中外製薬 がん遺伝子パネル検査 AKT阻害薬・トルカプ錠のコンパニオン診断の承認取得
公開日時 2024/03/28 04:48
中外製薬は3月27日、遺伝子変異解析プログラム・FoundationOne CDxがんゲノムプロファイルについて、アストラゼネカのAKT阻害薬・トルカプ錠(一般名:カパバセルチブ)のPIK3CA、AKT1またはPTEN遺伝子変異を有するHR陽性HER2陰性乳がんに対するコンパニオン診断として承認を取得したと発表した。トルカプは26日付で承認されたもので、フルベストラントと併用して用いる。
HR陽性乳がんは、最も一般的な乳がんのサブタイプで、乳がんの65%以上がHR陽性かつHER2低発現または陰性と考えられている。また、PIK3CA、AKT1、PTENの変異は頻繁に起こり、HR陽性進行乳がん患者の最大50%に認められるとされる。
今回の承認は、FoundationOne CDxがんゲノムプロファイルによりPIK3CA、AKT1、PTEN遺伝子変異を検出することで、PIK3CA、AKT1またはPTEN遺伝子変異を有するHR陽性HER2陰性の進行性乳がんに対するカピバセルチブの使用について、適応判定の補助を可能にすることを目的としている。
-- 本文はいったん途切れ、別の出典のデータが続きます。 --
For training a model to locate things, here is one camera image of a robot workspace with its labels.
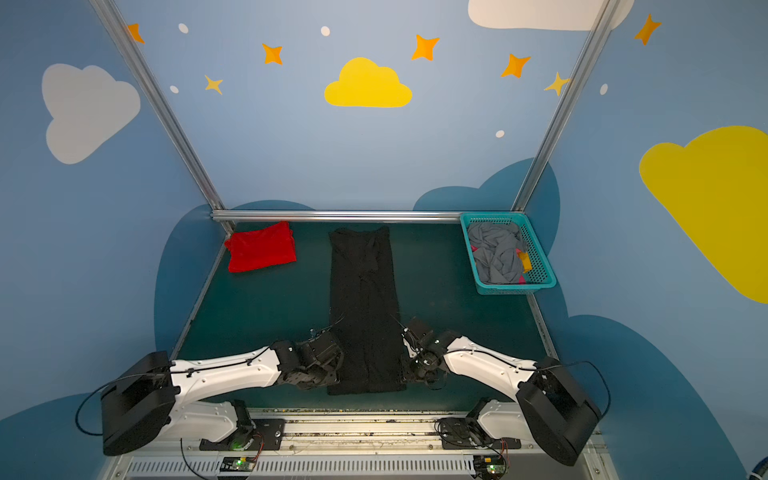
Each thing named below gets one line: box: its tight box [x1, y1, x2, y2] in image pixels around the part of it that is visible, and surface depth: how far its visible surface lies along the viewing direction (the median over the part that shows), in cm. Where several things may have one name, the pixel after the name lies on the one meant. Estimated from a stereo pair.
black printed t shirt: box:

中外製薬の奥田修社長CEOは、「HR陽性、HER2陰性の進行性乳がんの約半数の患者さんが、コンパニオン診断により適切な治療方針の検討ができるようになる。今後も引き続き、コンパニオン診断の拡充により、患者さんの遺伝子変異の状況に基づいた個別化医療の高度化に貢献していく」とコメントしている。
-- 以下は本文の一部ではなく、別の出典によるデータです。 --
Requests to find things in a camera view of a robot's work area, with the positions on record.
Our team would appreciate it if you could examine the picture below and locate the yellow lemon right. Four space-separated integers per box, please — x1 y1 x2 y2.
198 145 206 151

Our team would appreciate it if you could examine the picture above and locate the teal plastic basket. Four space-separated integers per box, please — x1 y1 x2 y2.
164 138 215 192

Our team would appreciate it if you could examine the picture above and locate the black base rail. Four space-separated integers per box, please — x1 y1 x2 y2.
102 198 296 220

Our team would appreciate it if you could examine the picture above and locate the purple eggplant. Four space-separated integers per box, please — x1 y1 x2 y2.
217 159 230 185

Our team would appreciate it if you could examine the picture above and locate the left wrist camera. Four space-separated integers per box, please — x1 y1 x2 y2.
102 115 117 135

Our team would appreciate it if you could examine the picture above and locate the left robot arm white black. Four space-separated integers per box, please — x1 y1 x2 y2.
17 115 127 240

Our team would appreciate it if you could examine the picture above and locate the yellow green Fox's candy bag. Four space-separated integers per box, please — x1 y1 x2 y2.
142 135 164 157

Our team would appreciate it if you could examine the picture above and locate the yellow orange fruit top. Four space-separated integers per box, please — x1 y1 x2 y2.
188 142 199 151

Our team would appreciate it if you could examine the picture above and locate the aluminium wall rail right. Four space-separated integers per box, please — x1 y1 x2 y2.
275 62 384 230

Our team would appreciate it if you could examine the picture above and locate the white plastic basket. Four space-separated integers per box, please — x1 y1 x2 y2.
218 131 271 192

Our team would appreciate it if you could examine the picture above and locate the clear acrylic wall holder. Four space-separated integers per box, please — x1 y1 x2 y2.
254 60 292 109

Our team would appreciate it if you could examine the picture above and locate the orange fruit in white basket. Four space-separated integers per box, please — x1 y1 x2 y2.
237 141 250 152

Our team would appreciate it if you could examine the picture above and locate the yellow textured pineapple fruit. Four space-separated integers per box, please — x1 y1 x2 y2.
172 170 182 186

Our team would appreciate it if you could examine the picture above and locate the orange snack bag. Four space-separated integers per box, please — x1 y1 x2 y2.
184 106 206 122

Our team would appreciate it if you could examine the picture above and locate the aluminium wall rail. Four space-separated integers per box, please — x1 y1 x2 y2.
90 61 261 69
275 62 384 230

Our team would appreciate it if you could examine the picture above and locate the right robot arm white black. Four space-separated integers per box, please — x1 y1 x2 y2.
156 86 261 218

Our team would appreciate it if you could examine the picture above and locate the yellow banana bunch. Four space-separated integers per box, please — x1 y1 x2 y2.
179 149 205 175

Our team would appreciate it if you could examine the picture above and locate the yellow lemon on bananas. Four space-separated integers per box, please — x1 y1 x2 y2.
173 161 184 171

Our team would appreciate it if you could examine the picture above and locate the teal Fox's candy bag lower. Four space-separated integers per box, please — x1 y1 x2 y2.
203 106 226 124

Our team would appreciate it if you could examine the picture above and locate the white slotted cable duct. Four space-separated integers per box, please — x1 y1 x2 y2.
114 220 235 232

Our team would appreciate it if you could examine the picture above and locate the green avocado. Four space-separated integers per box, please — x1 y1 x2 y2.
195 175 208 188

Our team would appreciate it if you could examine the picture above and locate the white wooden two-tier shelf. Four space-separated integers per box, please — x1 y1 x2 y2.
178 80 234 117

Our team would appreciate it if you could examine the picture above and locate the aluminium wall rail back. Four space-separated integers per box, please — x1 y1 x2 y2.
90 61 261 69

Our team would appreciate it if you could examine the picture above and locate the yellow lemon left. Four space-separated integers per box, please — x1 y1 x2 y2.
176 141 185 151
同プロファイルは次世代シークエンサーを用いた包括的ながん関連遺伝子解析システム。患者の固形がん組織から得られたDNAを用いて、324の遺伝子における塩基置換、挿入/欠失、コピー数異常および再編成などの変異等の検出および解析、ならびにバイオマーカーとして、マイクロサテライト不安定性(MSI)の判定や腫瘍の遺伝子変異量(TMB)の算出を行う。国内既承認の複数の分子標的薬のコンパニオン診断として、適応判定の補助に用いることができる。